__Your goal__
Whenever a line in the data contains "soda", show that line.

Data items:

■ ■ ■ ■ ■

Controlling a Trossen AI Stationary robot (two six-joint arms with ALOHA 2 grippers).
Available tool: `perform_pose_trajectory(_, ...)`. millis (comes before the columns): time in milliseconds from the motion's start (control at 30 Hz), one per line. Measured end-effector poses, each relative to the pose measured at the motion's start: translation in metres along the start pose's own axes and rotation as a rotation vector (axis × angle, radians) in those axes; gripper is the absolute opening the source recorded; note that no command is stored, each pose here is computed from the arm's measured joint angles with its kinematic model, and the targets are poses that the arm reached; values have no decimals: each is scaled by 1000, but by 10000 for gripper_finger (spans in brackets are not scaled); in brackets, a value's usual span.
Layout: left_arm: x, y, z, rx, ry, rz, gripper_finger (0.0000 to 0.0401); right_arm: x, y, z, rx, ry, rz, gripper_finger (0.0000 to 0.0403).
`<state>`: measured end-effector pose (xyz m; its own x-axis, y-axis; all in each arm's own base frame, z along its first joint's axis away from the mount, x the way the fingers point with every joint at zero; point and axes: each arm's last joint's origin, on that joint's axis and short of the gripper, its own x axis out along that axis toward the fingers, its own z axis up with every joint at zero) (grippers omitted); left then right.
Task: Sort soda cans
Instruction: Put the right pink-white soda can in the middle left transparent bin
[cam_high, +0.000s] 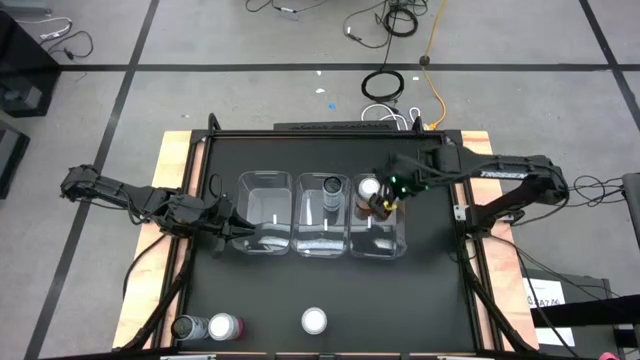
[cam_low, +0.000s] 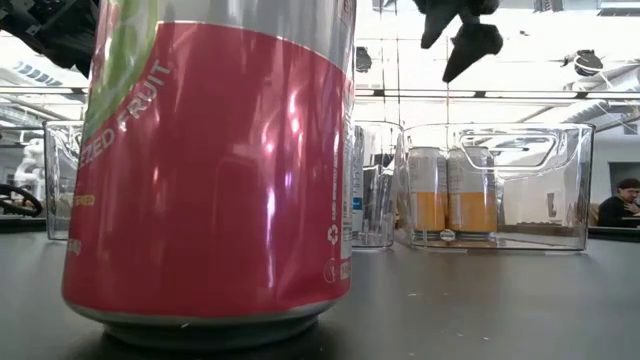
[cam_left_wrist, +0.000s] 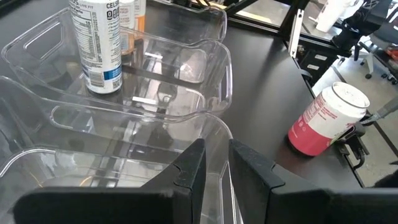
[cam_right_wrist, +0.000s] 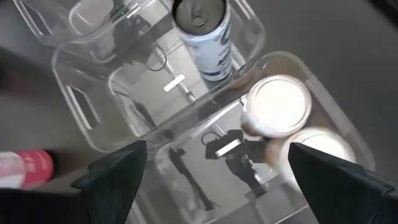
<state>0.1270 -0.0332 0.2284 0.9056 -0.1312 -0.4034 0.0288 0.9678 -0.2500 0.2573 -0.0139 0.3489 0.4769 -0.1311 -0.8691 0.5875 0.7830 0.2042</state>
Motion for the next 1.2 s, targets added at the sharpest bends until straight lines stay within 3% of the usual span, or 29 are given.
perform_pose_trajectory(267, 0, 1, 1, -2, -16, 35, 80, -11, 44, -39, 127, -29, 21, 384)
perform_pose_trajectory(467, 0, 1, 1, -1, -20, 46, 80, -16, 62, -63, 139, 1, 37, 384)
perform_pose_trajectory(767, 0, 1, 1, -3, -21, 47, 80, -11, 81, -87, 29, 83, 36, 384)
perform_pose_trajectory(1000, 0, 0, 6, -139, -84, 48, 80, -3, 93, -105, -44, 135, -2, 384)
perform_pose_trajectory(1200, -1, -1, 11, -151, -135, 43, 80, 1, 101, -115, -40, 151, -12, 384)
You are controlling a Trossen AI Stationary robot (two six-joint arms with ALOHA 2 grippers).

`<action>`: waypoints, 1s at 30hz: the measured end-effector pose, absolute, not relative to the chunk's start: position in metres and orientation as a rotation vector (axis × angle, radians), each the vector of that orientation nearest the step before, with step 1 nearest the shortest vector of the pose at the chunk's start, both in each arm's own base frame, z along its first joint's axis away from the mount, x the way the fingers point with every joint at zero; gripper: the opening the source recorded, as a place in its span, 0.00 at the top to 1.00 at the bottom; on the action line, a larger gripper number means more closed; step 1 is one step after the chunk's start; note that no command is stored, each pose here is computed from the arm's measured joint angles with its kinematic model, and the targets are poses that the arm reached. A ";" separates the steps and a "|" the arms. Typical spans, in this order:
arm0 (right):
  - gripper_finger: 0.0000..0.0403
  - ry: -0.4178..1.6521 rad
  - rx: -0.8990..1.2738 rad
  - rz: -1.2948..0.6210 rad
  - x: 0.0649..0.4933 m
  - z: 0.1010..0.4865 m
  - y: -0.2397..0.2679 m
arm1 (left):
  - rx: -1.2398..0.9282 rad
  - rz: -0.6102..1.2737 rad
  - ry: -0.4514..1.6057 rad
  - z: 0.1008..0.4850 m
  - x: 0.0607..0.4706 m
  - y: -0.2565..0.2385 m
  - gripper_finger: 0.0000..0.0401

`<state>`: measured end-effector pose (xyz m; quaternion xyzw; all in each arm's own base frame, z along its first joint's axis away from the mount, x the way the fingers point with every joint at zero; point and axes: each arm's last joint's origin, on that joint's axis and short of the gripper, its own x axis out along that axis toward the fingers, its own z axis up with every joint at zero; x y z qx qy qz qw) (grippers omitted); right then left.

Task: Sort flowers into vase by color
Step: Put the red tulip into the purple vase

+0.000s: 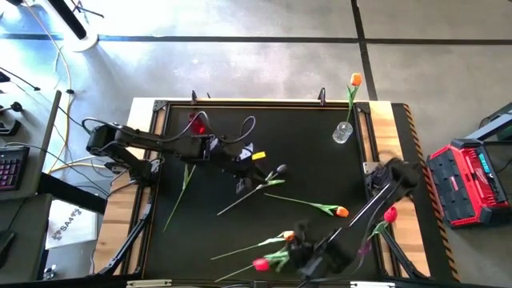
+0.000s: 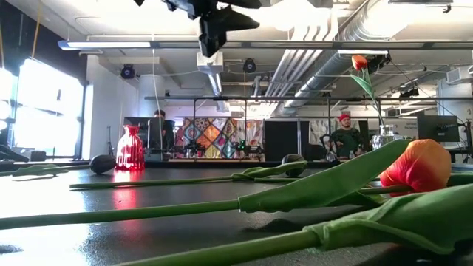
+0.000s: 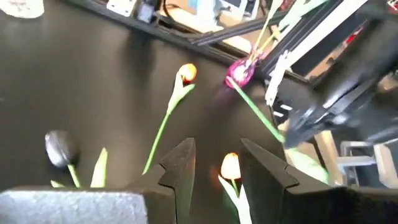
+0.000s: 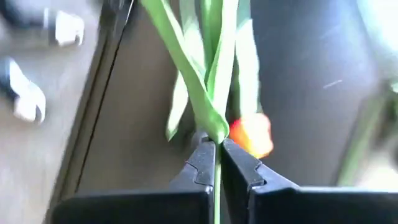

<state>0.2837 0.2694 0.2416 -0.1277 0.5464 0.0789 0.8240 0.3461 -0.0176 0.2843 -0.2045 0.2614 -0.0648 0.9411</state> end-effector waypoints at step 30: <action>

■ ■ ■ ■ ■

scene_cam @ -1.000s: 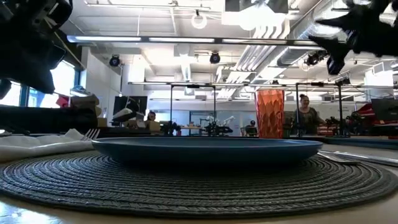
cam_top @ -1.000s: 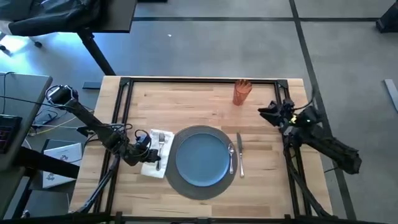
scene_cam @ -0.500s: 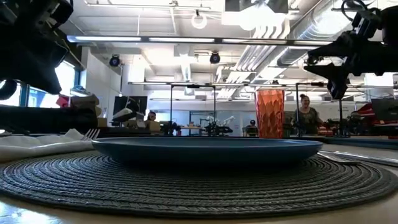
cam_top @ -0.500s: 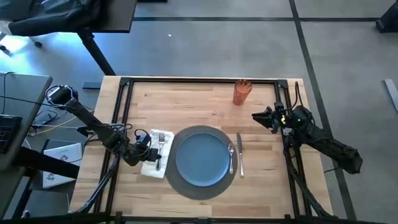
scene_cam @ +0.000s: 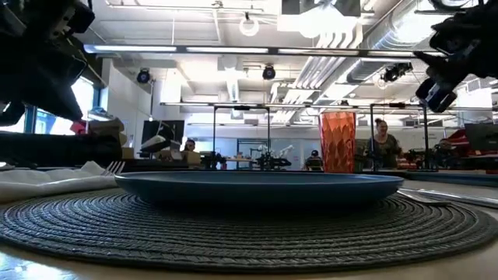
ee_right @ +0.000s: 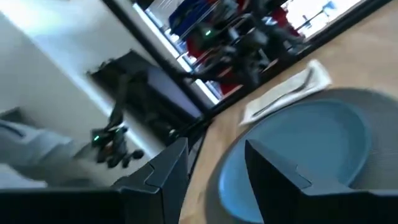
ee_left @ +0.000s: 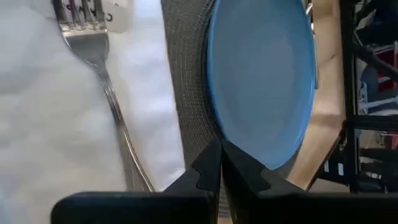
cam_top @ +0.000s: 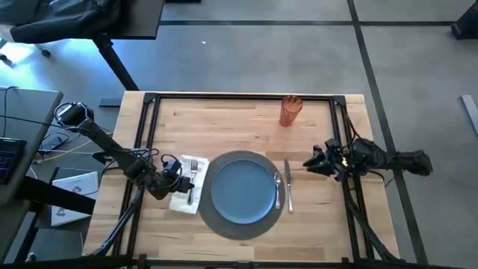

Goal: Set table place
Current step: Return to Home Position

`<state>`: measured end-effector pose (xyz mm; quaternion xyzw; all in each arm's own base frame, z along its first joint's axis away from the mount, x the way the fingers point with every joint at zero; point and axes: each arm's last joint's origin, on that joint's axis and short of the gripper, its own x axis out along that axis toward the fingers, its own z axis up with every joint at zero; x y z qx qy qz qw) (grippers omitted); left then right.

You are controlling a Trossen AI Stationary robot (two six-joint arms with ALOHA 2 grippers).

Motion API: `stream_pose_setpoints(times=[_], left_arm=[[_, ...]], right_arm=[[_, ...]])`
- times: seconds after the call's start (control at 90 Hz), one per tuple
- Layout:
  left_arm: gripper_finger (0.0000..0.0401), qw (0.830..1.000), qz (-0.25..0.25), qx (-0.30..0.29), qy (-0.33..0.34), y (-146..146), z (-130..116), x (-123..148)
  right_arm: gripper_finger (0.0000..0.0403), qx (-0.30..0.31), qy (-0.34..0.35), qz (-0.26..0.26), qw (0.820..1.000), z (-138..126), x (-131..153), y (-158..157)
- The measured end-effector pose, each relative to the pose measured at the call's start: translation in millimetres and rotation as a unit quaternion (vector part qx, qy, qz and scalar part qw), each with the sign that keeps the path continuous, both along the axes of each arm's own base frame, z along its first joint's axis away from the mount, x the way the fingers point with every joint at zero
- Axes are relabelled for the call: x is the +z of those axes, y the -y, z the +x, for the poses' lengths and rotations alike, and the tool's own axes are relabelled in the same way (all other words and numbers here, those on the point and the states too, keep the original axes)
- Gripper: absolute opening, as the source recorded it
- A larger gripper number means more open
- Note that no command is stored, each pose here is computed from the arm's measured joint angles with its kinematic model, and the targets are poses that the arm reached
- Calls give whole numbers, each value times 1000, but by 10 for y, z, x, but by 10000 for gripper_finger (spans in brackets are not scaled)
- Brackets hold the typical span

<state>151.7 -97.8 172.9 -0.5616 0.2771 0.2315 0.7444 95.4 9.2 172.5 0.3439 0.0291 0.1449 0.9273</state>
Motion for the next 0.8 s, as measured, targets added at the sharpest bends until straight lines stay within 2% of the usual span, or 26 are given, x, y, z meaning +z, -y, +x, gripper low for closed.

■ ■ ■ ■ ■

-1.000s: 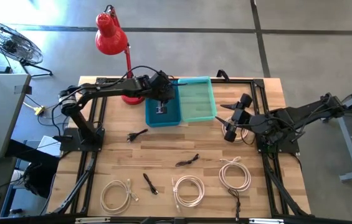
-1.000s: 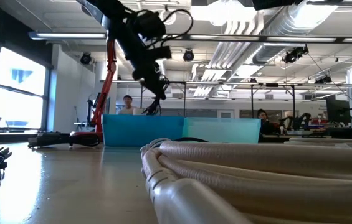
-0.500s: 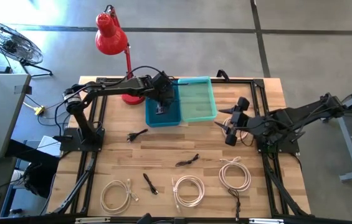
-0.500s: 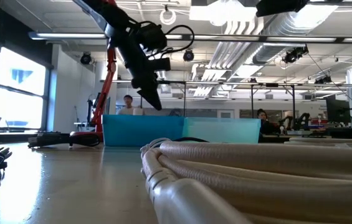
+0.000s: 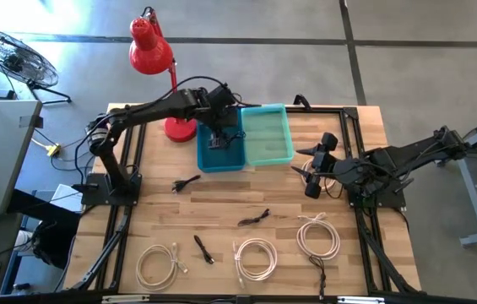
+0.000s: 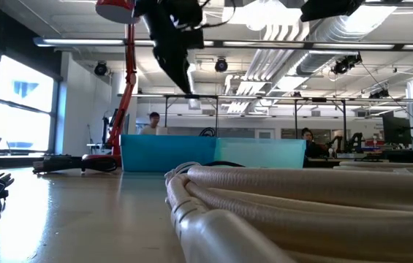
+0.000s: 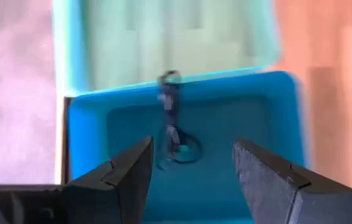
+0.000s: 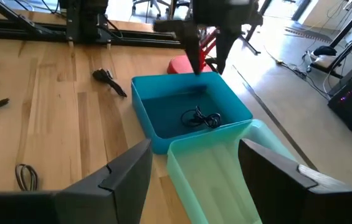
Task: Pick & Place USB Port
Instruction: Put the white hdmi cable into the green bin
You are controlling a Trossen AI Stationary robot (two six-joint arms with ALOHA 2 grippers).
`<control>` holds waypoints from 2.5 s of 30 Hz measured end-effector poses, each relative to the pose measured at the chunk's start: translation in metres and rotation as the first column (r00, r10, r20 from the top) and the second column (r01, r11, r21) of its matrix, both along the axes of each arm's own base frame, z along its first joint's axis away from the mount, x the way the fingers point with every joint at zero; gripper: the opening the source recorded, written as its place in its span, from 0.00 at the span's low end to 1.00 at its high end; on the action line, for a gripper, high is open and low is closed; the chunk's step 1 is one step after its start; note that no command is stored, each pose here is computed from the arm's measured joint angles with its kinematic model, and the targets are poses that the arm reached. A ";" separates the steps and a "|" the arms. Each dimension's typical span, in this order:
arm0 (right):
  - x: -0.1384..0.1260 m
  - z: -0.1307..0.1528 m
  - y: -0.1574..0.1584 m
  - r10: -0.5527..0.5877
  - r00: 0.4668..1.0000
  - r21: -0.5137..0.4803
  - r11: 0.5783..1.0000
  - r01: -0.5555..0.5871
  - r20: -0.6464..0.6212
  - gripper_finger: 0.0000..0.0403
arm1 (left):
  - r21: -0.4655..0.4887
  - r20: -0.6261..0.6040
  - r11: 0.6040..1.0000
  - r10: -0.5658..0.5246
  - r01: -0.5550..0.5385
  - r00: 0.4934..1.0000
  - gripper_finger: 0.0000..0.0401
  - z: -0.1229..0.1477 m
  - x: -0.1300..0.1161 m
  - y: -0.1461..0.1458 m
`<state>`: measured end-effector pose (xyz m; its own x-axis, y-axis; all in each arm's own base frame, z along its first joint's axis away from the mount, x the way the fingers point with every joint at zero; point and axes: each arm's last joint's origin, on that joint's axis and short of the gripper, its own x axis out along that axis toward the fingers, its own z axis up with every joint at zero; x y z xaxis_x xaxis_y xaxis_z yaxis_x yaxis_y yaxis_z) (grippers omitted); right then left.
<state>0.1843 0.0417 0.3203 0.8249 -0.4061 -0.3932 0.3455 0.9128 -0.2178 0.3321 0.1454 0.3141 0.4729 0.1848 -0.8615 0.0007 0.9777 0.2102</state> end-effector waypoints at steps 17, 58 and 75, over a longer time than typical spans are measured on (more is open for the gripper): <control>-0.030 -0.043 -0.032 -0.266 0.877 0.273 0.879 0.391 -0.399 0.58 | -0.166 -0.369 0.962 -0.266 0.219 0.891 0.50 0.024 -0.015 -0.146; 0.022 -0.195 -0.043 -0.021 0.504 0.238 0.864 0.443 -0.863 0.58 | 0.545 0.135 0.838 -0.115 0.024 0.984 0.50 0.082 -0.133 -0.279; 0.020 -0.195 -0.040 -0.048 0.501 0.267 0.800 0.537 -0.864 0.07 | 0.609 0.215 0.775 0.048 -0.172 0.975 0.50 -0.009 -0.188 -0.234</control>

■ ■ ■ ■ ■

__Your solution__
Task: Sort soda cans
Instruction: Put the right pink-white soda can in the middle left transparent bin

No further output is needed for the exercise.